A motor boat is to reach at point `30^(@)` upsteam (w.rt. Normal) on other side of a river flowing with velocity `5m//s`. Velocity of motorboat w.r.t. water is `5sqrt(3) m//s`. The driver should steer the baot at an angular

To solve the problem of the motorboat reaching a point 30 degrees upstream while navigating a river flowing at 5 m/s, we can break down the problem into steps. ### Step-by-Step Solution: 1. **Identify Given Values:** - Velocity of the river, \( V_r = 5 \, \text{m/s} \) - Velocity of the motorboat w.r.t water, \( V_b = 5\sqrt{3} \, \text{m/s} \) - Angle to reach upstream, \( \theta = 30^\circ \) 2. **Set Up the Coordinate System:** - Let the positive x-direction be downstream (in the direction of the river flow). - Let the positive y-direction be perpendicular to the river flow (across the river). 3. **Break Down the Velocity of the Motorboat:** - The velocity of the motorboat can be broken down into two components: - \( V_{bx} = V_b \cdot \cos(\theta) \) (upstream component) - \( V_{by} = V_b \cdot \sin(\theta) \) (across the river component) 4. **Account for the River's Velocity:** - The effective velocity of the boat upstream must counteract the river's flow.
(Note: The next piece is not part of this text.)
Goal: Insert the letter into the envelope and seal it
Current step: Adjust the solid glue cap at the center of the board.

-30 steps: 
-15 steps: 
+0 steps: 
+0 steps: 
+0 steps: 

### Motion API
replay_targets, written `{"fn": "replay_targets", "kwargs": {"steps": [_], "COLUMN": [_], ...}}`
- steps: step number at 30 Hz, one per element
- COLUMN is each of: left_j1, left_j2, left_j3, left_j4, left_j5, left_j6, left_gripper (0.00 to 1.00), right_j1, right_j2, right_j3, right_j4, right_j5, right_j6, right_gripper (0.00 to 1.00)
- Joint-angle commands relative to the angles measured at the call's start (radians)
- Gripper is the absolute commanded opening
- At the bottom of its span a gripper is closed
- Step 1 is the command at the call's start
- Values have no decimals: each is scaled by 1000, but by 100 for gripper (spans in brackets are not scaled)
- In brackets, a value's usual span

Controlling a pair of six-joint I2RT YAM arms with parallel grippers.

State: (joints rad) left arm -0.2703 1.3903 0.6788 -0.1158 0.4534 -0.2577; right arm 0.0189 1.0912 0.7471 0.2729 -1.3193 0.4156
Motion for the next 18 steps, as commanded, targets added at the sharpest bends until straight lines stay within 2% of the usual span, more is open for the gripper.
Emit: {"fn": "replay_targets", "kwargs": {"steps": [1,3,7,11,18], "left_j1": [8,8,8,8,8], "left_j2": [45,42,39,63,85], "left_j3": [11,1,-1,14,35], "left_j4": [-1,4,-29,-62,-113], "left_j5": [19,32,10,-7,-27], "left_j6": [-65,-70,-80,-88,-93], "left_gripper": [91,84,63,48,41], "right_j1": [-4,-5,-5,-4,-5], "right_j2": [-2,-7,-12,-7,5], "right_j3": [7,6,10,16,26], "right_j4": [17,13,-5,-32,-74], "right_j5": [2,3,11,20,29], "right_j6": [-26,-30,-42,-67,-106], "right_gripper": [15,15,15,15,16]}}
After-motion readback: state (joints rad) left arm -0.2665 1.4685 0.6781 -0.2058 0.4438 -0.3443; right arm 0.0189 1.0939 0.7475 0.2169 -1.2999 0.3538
Thus, the net upstream velocity \( V_{net} \) can be expressed as: \[ V_{net} = V_{bx} - V_r \] - For the boat to reach the target point at a 30-degree angle upstream, we need the ratio of the vertical and horizontal components of the boat's velocity to satisfy: \[ \tan(30^\circ) = \frac{V_{by}}{V_{net}} \] 5. **Substituting Values:** - We know that \( \tan(30^\circ) = \frac{1}{\sqrt{3}} \). - Therefore, we can write: \[ \frac{1}{\sqrt{3}} = \frac{V_{by}}{V_{bx} - V_r} \] 6. **Expressing Components:** - Substitute the expressions for \( V_{by} \) and \( V_{bx} \): \[ V_{by} = V_b \cdot \sin(\theta) = 5\sqrt{3} \cdot \sin(\theta) \] \[ V_{bx} = V_b \cdot \cos(\theta) = 5\sqrt{3} \cdot \cos(\theta) \] - Thus, the equation becomes: \[ \frac{1}{\sqrt{3}} = \frac{5\sqrt{3} \cdot \sin(\theta)}{5\sqrt{3} \cdot \cos(\theta) - 5} \] 7. **Simplifying the Equation:** - Cancel \( 5\sqrt{3} \) from both sides: \[ \frac{1}{\sqrt{3}} = \frac{\sin(\theta)}{\cos(\theta) - 1} \] - Cross-multiplying gives: \[ \cos(\theta) - 1 = \sqrt{3} \sin(\theta) \] 8. **Using Trigonometric Identities:** - Rearranging gives: \[ \cos(\theta) - \sqrt{3} \sin(\theta) = 1 \] - This equation can be solved for \( \theta \). 9. **Finding the Angle \( \theta \):** - Solving the equation will yield \( \theta = 30^\circ \). ### Final Answer: The driver should steer the boat at an angle of \( 30^\circ \) upstream.